REQUIRED ACTION
All of the data must be written out verbatim, with pictures excluded.

----- DATA SEGMENT

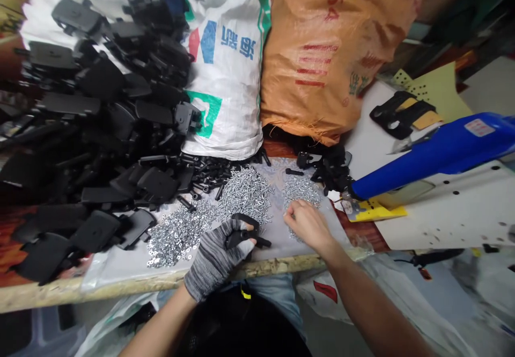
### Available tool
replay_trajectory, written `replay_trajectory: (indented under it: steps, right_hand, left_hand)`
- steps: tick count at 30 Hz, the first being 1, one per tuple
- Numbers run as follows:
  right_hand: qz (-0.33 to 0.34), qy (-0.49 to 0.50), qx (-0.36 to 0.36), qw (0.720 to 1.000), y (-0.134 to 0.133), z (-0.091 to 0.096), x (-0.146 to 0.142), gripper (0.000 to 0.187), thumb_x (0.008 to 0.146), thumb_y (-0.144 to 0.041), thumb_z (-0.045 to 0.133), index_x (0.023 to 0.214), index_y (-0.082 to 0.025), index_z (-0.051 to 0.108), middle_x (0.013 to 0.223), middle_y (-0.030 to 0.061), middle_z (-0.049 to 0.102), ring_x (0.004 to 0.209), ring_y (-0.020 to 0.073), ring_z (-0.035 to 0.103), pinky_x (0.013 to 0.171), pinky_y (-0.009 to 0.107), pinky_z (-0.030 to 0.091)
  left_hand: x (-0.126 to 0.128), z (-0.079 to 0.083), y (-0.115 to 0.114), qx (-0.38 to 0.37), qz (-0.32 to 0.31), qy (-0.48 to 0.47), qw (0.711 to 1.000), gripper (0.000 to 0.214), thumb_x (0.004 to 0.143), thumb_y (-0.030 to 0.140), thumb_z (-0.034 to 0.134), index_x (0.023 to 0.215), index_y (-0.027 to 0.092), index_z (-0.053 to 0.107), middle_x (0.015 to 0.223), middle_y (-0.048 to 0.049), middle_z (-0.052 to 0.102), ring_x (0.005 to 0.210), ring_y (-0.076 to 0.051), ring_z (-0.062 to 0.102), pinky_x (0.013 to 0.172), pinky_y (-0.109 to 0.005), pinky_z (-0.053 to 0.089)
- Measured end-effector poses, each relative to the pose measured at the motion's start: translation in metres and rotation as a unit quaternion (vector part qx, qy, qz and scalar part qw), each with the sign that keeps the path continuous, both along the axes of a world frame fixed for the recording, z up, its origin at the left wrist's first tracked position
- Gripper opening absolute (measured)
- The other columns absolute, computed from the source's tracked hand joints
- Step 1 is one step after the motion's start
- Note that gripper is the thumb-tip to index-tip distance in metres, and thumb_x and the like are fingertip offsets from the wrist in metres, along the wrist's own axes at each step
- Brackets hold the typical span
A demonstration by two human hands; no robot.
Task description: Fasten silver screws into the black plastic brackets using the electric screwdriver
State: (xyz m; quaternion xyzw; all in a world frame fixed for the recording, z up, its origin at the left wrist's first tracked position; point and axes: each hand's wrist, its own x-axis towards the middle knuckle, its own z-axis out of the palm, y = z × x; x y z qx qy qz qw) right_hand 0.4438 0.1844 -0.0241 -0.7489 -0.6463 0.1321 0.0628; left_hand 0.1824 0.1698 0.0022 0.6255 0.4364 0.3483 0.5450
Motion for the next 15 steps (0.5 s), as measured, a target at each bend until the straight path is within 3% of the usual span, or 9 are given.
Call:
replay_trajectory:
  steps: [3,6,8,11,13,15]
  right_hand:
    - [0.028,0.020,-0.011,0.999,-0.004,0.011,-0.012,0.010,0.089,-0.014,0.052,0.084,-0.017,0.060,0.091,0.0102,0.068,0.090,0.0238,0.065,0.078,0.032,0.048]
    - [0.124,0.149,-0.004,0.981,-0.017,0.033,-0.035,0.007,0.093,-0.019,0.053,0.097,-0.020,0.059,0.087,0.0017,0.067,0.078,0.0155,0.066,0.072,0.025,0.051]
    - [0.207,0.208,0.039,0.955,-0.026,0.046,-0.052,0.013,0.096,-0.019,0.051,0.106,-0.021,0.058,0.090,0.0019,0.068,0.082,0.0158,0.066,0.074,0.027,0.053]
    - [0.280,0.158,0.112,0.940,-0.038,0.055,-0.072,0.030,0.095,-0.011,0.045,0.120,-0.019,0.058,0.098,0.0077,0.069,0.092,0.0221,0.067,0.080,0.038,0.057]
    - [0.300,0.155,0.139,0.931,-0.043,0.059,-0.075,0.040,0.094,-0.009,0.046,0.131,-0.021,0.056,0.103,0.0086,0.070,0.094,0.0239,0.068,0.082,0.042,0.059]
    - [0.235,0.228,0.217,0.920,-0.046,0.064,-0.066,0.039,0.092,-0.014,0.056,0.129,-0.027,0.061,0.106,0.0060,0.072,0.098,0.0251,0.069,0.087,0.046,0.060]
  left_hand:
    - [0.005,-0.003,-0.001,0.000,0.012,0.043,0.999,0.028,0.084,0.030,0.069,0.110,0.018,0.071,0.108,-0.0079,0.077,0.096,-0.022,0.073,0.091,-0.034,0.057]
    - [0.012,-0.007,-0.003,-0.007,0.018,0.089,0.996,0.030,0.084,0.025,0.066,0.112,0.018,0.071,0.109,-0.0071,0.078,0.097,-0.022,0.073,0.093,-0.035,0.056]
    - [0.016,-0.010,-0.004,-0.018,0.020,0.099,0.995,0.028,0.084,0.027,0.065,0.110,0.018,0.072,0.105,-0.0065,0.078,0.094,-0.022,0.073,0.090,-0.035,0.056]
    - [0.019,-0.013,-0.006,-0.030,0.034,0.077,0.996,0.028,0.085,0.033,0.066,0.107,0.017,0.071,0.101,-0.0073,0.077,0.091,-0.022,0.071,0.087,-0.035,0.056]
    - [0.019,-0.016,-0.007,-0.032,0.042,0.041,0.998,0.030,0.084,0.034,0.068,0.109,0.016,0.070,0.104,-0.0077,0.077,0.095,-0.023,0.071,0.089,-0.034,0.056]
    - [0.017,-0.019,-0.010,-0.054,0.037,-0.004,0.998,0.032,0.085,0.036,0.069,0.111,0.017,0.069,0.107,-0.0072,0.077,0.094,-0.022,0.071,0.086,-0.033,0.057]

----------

WRITTEN REPLY
### Available tool
replay_trajectory, written `replay_trajectory: (indented under it: steps, right_hand, left_hand)`
- steps: tick count at 30 Hz, the first being 1, one per tuple
- Numbers run as follows:
  right_hand: qz (-0.33 to 0.34), qy (-0.49 to 0.50), qx (-0.36 to 0.36), qw (0.720 to 1.000), y (-0.134 to 0.133), z (-0.091 to 0.096), x (-0.146 to 0.142), gripper (0.000 to 0.187), thumb_x (0.008 to 0.146), thumb_y (-0.144 to 0.041), thumb_z (-0.045 to 0.133), index_x (0.023 to 0.214), index_y (-0.082 to 0.025), index_z (-0.051 to 0.108), middle_x (0.013 to 0.223), middle_y (-0.030 to 0.061), middle_z (-0.049 to 0.102), ring_x (0.004 to 0.209), ring_y (-0.020 to 0.073), ring_z (-0.035 to 0.103), pinky_x (0.013 to 0.171), pinky_y (-0.009 to 0.107), pinky_z (-0.030 to 0.091)
  left_hand: x (-0.126 to 0.128), z (-0.079 to 0.083), y (-0.115 to 0.114), qx (-0.38 to 0.37), qz (-0.32 to 0.31), qy (-0.48 to 0.47), qw (0.711 to 1.000), gripper (0.000 to 0.214), thumb_x (0.004 to 0.143), thumb_y (-0.030 to 0.140), thumb_z (-0.034 to 0.134), index_x (0.023 to 0.215), index_y (-0.027 to 0.092), index_z (-0.053 to 0.107), middle_x (0.015 to 0.223), middle_y (-0.048 to 0.049), middle_z (-0.052 to 0.102), ring_x (0.005 to 0.210), ring_y (-0.076 to 0.051), ring_z (-0.062 to 0.102), pinky_x (0.013 to 0.172), pinky_y (-0.109 to 0.005), pinky_z (-0.053 to 0.089)
- Measured end-effector poses, each relative to the pose measured at the motion's start: translation in metres and rotation as a unit quaternion (vector part qx, qy, qz and scalar part qw), each with the sign that keeps the path continuous, both along the axes of a world frame fixed for the recording, z up, its origin at the left wrist's first tracked position
- Gripper opening absolute (measured)
- The other columns absolute, computed from the source's tracked hand joints
- Step 1 is one step after the motion's start
- Note that gripper is the thumb-tip to index-tip distance in metres, and thumb_x and the like are fingertip offsets from the wrist in metres, along the wrist's own axes at each step
- Brackets hold the typical span
A demonstration by two human hands; no robot.
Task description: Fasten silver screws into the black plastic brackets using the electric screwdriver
State: (xyz m; quaternion xyzw; all in a world frame fixed for the recording, z up, its origin at the left wrist's first tracked position; point and axes: each hand's wrist, its own x-axis towards the middle knuckle, its own z-axis out of the palm, y = z × x; x y z qx qy qz qw) right_hand 0.4438 0.1844 -0.0241 -0.7489 -0.6463 0.1321 0.0628; left_hand 0.1824 0.1698 0.0022 0.6255 0.4364 0.3483 0.5450
Motion for the next 15 steps (0.5 s), as measured, a target at each bend until the straight path is within 3% of the usual span, or 9 are given.
Call:
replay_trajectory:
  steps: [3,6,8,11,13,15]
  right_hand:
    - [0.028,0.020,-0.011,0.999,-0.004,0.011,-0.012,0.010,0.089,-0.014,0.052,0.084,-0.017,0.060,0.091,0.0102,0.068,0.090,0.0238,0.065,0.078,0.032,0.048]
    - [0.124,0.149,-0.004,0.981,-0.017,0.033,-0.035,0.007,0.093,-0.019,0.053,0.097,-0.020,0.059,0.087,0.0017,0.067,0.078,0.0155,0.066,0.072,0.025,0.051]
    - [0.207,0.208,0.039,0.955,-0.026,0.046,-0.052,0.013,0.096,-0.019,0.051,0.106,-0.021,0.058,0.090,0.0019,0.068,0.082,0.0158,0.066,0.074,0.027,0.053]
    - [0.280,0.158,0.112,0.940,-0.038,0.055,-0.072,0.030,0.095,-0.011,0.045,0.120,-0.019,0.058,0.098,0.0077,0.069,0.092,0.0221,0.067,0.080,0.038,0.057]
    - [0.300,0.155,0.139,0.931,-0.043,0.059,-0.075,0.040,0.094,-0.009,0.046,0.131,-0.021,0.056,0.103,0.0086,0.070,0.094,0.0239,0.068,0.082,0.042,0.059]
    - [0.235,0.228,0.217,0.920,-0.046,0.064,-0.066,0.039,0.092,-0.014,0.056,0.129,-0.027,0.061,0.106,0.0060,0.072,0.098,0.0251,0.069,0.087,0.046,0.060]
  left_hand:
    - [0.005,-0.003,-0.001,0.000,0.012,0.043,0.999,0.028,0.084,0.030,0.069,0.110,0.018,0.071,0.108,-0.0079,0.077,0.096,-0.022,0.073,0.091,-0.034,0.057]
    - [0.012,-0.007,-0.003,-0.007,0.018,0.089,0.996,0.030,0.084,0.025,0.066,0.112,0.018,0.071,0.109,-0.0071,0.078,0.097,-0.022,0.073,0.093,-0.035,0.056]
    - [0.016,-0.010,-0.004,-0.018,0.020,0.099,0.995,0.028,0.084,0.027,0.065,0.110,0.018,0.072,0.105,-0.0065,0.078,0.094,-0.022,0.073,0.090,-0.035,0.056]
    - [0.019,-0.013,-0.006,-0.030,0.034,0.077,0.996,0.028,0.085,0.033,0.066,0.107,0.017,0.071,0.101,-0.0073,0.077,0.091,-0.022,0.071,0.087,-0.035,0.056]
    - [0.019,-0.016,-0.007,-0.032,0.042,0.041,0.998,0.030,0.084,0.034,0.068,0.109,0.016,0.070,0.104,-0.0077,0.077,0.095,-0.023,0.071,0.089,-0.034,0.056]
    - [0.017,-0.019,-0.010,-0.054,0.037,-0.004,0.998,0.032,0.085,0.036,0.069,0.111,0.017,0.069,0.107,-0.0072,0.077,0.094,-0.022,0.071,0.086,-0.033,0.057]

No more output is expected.